A snatch of song, the perfume of a flower,

            And all the world grows dim.

The barriers we built and felt a power

            Melt in one thought of Him.

 

Yet some in all this storm, and stress, and strain,

            When nations reel and rock,

In shameful safety ply their lust for gain,

            Unmov’d whate’er the shock—

 

While on the altar of the Empire’s might,

            For Love and Honour’s sake,

Proud, passionate young life there claims the right

            The sacrifice to make.

 

And we, the mothers, sisters, sweethearts, wives

            Of these, our dear young dead,

Leave with them there the sunshine of our lives,

Lost in a mist of red.

 

For them no tolling bell, no fun’ral pall—

            (Theirs was no common death);                            [‘Their’s’ in VV)

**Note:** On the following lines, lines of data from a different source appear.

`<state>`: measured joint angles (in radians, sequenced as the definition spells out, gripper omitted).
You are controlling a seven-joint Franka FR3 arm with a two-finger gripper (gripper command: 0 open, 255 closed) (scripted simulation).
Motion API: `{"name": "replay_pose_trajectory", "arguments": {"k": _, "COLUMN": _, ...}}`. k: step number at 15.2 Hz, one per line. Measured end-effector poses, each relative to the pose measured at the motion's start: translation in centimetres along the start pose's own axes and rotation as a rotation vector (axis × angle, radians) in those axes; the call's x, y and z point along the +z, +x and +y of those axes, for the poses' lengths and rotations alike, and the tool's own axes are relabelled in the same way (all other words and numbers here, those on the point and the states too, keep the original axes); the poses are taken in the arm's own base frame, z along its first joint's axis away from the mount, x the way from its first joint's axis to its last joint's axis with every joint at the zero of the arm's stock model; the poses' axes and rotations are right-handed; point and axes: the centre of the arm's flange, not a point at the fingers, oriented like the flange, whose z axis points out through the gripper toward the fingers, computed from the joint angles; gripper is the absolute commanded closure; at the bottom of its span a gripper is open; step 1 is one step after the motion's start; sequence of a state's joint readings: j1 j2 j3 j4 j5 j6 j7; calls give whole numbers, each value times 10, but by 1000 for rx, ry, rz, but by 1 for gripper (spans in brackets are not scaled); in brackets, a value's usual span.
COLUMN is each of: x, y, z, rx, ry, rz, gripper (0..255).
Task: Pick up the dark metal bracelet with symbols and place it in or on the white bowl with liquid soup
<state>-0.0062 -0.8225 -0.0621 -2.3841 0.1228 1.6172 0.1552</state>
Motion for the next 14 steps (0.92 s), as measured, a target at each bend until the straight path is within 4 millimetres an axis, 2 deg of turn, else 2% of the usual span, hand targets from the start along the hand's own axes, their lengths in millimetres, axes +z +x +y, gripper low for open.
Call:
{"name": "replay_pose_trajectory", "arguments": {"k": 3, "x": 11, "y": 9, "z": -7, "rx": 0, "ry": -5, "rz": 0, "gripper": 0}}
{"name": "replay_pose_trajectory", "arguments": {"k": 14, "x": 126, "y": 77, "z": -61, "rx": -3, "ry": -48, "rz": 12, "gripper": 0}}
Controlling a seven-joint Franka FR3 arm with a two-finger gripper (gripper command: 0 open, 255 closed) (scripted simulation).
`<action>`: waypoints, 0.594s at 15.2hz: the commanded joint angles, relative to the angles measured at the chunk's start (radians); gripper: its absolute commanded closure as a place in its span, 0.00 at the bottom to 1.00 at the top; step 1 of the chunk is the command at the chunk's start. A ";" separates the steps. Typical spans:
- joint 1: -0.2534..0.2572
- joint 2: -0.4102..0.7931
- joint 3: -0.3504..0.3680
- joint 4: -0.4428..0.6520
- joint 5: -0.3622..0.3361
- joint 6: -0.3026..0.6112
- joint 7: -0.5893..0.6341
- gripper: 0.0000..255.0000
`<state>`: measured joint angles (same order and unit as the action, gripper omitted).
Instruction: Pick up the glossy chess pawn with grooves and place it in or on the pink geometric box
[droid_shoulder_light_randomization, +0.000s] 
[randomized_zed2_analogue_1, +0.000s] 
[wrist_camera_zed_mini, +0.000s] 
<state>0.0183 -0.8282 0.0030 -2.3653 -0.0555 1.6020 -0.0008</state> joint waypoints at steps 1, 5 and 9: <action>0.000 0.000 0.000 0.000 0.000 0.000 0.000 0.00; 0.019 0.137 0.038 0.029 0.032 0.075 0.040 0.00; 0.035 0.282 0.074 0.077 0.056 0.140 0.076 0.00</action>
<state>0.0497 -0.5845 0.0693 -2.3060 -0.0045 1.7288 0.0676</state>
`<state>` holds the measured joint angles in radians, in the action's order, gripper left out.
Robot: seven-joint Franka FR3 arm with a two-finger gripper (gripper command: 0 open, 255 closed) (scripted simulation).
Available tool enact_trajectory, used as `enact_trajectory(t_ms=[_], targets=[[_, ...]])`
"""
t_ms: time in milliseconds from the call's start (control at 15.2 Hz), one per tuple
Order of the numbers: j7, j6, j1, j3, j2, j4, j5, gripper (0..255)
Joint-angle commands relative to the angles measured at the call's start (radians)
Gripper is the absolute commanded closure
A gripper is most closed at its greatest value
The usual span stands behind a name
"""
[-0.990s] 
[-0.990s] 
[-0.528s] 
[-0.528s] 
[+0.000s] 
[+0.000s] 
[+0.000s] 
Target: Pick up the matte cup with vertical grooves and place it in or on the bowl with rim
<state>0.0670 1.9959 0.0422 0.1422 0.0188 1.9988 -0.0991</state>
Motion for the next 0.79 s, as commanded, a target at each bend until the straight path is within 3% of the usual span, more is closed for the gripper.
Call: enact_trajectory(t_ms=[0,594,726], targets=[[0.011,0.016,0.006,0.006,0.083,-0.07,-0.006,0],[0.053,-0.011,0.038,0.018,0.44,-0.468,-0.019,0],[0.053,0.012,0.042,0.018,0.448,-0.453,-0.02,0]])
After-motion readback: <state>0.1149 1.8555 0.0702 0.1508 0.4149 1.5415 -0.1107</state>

But flowers whose spring-like fragrance touches all

            With love in every breath.

 

“Far better to have loved and lost,” they say,

            “Than never loved at all,”

For always at some time gold turns to gray,

            And evening shadows fall.

 

We’ll strew with thoughts of love and fairest flowers

            The paths our heroes trod;

We’ll bless the precious years that made them ours—

            And leave the rest to God.


  Alexandra Seager, August 25th 1916

 Source: A. Seager, ‘Men: A Collection of Verses Written During the War’, ns, nd [Adelaide: The Author, 1919], pp. 15-18.

 NOTE. The same poem is printed in the anthology ‘Violet Verses’, Adelaide, ns, nd [1917], and adds ‘By His Mother’ after the epigraph. Fryer PR8161. W28V56 1917 1.